The lecture introduces multi‑GPU parallelism, extending the single‑GPU concepts covered previously to clusters of dozens or thousands of devices. It outlines the hardware hierarchy—from a single GPU’s HBM and caches to multi‑GPU nodes linked by NVLink/MV switches and finally to multi‑node clusters connected via InfiniBand or Ethernet—emphasizing that data must travel farther as scale grows. Key insights include two primary motivations for multi‑GPU training: fitting trillion‑parameter models that exceed a single GPU’s memory and accelerating training of smaller models by distributing work. The professor stresses that naïvely adding GPUs is easy, but achieving speedups requires careful reduction of communication overhead through replication, sharding, and the use of collective communication primitives. The session walks through collective operations—broadcast, scatter, gather, reduce, all‑gather, reduce‑scatter, all‑reduce, and all‑to‑all—illustrating each with rank‑based examples.

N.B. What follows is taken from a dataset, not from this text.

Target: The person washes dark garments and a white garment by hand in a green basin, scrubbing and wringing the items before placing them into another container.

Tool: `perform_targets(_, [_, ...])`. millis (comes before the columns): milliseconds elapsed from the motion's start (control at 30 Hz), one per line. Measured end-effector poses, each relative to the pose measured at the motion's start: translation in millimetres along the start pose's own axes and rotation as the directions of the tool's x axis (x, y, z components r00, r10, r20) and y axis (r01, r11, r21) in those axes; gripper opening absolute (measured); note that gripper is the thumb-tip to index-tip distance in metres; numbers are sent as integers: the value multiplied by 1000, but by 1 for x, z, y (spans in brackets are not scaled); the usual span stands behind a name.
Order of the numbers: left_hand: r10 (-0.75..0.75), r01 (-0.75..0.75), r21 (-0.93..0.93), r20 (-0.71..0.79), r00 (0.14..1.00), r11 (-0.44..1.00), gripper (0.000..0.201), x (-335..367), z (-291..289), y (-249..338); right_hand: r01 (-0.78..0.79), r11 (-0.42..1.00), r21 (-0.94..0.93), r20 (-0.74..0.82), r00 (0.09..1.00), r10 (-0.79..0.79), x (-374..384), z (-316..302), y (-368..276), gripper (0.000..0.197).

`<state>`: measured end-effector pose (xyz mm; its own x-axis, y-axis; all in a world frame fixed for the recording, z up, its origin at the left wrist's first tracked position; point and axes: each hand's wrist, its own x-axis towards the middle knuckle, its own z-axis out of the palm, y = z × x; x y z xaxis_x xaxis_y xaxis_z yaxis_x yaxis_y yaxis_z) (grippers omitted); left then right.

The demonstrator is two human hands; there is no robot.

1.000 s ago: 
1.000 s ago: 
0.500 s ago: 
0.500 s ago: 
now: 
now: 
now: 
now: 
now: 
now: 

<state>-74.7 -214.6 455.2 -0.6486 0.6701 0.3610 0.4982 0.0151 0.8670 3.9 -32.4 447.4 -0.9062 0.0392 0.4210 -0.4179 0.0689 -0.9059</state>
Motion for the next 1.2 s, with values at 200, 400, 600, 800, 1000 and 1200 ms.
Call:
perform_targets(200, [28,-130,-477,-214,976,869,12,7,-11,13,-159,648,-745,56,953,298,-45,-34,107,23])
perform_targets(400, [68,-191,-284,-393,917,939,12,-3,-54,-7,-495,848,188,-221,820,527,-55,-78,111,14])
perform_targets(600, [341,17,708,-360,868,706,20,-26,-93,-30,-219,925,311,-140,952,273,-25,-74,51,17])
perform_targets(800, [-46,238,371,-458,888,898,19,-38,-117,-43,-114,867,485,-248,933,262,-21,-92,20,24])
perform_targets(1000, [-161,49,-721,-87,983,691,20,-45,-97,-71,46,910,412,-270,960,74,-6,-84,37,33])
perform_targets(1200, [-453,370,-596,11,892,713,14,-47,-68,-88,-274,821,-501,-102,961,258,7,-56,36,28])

All‑reduce, for instance, sums gradients across ranks and replicates the result, forming the backbone of data‑parallel training, while all‑to‑all supports dynamic routing in mixture‑of‑experts models. Understanding these primitives and the trade‑offs among data, tensor, and pipeline parallelism is essential for building efficient large‑scale language models. Proper workload balancing and minimizing inter‑GPU traffic directly translate into faster training times and lower cloud costs, enabling researchers and enterprises to push model sizes further.